Una conferma? La più clamorosa si trova nello stesso articolo “Nazione e narrazione”, quando Atzeni passa nuovamente al discorso del Noi, alla ricapitolazione della storia dei sardi, cercando di rispondere alla domanda che apre il suo articolo: “Noi sardi. Una nazione?”.
Atzeni, da tempo emigrato dalla Sardegna, mette in parallelo la sua vicenda con quella di Giovanni Maria Angioy, il capo della Sarda Rivoluzione, e così scrive: “Si può vivere una vita lontana dalla propria nazione, per costrizione maledetta, gli esuli insegnano, o per scelta individuale, per desiderio di conoscere il mondo. Si può cambiare lingua e attitudini ma l’anima resta radicata nella nazione lontana. Giovanni Maria Angioy, sardo esule, scrisse in francese una storia di Sardegna”.
“Si può cambiare lingua e attitudini ma l’anima resta radicata nella nazione lontana”.
Più chiaro di così. Si può cambiare luogo, lingua, attitudini. Ma non nazione. A patto che la presenza storica di tale nazione la si sappia riconoscere, scegliere e raccontare. A patto di avere un racconto della propria storia, della propria storia di libertà realizzata o quantomeno cercata, che tenga insieme i tanti “Io” con le loro tante misture di radici e tradizioni. È questo il compito dello scrittore nazionale.

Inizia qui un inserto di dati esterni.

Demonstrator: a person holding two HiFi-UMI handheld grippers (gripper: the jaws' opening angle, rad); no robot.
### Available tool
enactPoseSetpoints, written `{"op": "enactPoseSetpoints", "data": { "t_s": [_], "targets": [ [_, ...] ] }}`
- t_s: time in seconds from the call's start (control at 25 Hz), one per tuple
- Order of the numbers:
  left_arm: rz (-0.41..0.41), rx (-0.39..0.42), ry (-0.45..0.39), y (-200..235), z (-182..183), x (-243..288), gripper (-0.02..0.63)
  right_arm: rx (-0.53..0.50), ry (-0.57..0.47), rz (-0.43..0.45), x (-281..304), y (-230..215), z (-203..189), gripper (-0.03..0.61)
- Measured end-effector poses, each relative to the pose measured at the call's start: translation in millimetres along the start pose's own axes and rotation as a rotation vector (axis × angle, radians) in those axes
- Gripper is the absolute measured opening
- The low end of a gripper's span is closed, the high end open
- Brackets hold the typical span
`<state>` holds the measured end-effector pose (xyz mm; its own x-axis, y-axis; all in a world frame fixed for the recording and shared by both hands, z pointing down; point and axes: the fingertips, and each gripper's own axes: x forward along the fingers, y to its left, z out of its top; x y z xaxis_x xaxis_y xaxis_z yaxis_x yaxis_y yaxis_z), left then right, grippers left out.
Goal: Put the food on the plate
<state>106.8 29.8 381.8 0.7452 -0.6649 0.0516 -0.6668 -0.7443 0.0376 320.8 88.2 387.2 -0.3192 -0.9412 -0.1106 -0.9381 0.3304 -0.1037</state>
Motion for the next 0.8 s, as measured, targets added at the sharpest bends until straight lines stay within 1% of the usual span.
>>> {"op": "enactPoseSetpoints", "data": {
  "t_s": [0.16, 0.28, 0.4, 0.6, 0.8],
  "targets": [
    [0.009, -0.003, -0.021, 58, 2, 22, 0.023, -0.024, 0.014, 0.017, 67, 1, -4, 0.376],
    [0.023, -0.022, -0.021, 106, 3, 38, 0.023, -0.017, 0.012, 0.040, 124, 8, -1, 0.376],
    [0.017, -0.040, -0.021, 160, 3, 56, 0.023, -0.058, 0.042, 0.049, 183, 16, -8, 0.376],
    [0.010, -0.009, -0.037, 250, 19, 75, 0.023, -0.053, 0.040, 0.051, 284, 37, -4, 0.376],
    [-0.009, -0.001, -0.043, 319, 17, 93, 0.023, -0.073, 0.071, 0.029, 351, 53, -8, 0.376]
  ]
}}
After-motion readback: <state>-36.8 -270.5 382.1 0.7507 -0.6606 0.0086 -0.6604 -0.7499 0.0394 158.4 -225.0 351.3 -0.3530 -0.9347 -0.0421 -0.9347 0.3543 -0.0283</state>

Insomma, la complessità di radici e tradizioni che abita ogni sardo – per scelta, per eredità, per costrizione subdola o violenta – diventa non blocco ma sfida per chi vuole (deve!) narrare la propria nazione. Proprio come scrive Atzeni in chiusura di “Nazione e narrazione”:
“La complessità di radici e tradizioni (sardo, italiano, europeo) rende arduo il compito dello scrittore nazionale, ovvero di chi narra la propria nazione cercando un linguaggio personale ma comunicativo. Arduo ma non impossibile, vale la pena di tentare, è la risposta dei sardi che in questi anni tentano la via della narrazione e della letteratura”.
E quale è la risposta che Atzeni dà – sta dando proprio in quel momento – attraverso la sua letteratura? La risposta è il binomio “Passavamo sulla terra leggeri” e “Bellas mariposas”, il suo vecchio e nuovo testamento, in cui la storia di libertà dei s’ard incorniciata fra il nuragico e la morte di Eleonora (e dei suoi falchi) riprende (e vince, conquistando Casteddu!) quando la giovanissima Cate invoca Gesù e ad apparire – per salvare e redimere un mondo che appariva ormai senza più senso e speranza – sono Aleni, la coga di Arbarei, e un uomo dal profilo di falco.
La libertà, e la nazione, non sono mai perse. Finché le si sa raccontare. E la complessità delle nostre radici invece di diventare scusa ipocrita ed alienante per la subalternità e l’inazione viene invece messa al servizio di nuove sintesi e creazioni. Diviene linfa per ridar vita all’albero che sembrava bruciato.